Плохие вести дети несли прежде всего ей, матери. И лишь потом, улучив нужный момент и тщательно просеяв слова, она сообщала об этом Беру, смягчая всё, что можно улыбками и шуточками. Обычно, Бер раздраженно обрывал её:
– Хватит! – бледнел и, едва дослушав до конца, уходил.
Казалось, дом, вместе с посетившей его бедой, становился для него невыносимым.
Рут пожимала плечами, шепча вслед: «Нужно уметь жить не как хочется, а как есть».

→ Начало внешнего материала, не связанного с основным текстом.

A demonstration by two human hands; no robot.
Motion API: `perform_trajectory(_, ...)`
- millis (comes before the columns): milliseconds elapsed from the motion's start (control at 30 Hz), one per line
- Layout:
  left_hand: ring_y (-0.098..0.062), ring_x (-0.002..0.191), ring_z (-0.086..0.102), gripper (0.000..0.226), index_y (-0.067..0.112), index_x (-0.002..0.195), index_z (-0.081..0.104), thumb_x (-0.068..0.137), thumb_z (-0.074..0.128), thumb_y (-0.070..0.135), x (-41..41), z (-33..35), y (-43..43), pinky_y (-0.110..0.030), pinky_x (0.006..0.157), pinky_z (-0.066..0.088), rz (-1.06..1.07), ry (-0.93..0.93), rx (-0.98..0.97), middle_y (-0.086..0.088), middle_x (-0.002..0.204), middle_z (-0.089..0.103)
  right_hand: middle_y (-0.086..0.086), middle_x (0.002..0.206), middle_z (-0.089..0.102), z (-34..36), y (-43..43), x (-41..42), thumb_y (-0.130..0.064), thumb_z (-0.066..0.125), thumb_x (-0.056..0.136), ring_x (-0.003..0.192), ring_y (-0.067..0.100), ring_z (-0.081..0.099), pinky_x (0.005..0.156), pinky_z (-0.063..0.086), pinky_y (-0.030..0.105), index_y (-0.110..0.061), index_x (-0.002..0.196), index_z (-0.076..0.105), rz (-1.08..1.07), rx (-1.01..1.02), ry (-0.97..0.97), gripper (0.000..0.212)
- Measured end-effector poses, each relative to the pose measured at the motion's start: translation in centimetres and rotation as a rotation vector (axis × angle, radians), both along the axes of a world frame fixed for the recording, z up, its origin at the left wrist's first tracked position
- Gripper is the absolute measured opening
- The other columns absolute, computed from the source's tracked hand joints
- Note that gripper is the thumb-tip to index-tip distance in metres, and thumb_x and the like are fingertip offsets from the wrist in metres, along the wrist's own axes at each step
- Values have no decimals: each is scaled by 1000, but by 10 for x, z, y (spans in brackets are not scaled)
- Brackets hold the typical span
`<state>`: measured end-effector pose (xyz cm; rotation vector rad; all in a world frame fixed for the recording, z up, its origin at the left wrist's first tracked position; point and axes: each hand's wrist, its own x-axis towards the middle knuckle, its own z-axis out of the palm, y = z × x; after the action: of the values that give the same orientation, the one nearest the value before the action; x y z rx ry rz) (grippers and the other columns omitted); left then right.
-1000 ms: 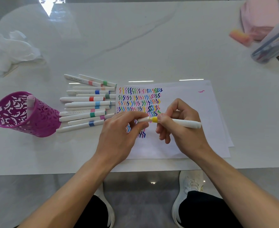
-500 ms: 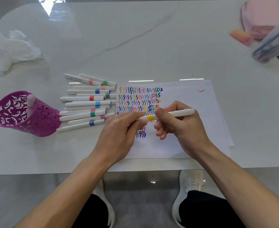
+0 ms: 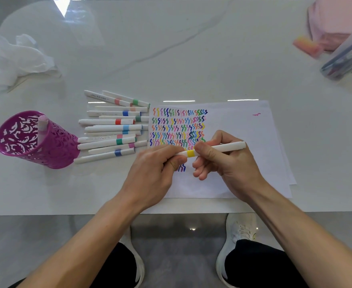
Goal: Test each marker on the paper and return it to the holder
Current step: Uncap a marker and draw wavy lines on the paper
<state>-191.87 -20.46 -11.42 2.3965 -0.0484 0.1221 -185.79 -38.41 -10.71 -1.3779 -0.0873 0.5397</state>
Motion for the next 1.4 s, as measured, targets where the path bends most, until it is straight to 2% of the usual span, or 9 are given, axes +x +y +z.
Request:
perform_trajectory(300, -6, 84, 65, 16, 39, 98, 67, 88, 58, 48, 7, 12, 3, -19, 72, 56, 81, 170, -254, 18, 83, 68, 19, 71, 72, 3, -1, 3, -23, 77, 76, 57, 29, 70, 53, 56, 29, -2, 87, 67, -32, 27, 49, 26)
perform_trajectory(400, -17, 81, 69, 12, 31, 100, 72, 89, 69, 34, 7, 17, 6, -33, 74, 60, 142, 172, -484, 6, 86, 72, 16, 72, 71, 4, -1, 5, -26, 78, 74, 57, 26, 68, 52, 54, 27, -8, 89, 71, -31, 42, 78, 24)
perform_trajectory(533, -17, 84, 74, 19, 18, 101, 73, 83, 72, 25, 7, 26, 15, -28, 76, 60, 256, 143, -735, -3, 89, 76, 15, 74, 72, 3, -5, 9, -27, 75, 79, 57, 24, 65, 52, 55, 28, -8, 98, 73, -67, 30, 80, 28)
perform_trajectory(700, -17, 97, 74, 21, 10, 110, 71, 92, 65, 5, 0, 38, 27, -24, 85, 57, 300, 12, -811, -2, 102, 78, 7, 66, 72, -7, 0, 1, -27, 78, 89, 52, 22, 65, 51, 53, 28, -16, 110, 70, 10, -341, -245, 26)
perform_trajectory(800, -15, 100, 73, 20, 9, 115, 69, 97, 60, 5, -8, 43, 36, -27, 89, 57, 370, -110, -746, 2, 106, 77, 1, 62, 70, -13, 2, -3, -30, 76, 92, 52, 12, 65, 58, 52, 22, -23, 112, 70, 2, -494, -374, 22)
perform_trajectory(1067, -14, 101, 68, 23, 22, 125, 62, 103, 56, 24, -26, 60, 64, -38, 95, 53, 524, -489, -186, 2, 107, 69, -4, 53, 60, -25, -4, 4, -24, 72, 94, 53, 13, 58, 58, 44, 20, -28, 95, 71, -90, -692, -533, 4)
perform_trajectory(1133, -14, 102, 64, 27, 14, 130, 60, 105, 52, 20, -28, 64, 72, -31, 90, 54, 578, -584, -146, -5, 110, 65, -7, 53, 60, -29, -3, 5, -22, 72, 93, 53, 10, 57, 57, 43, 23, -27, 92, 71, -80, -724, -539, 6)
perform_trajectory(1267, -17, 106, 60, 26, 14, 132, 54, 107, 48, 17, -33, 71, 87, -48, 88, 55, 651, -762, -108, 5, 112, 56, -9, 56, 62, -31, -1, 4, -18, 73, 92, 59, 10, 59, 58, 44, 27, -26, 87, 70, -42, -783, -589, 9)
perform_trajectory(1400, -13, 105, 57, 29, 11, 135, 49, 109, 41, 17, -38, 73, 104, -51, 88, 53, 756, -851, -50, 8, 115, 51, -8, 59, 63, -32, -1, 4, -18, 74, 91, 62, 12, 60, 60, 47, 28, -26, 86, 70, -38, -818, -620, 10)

Когда Бер возвращался, она принимала пальто из его рук и, глядя снизу вверх в его бархатные карие глаза, ласково, словно у малого дитя, спрашивала: «Чаиньки?» И тотчас подносила в его любимом тонком стакане с серебряным подстаканником крепкий душистый чай. В постели, целуя Бера перед сном в висок, примирительно шептала: «Что ты хочешь?
Разбойничье время, и люди – разбойники». Но, по ночам, закрыв глаза и притворяясь спящей, думала – «всему виной необоримая, дикая кровь, текущая в жилах Ямпольских, которую все дети унаследовали от отца. И те, что были рождены рыжей Леей – первой женой Бера, и двое других – рожденных ею, Рут, схожи между собой своей строптивостью, упрямством и безрассудной жадностью к жизни. «Все семь удовольствий они хотят сразу», – жаловалась она Богу.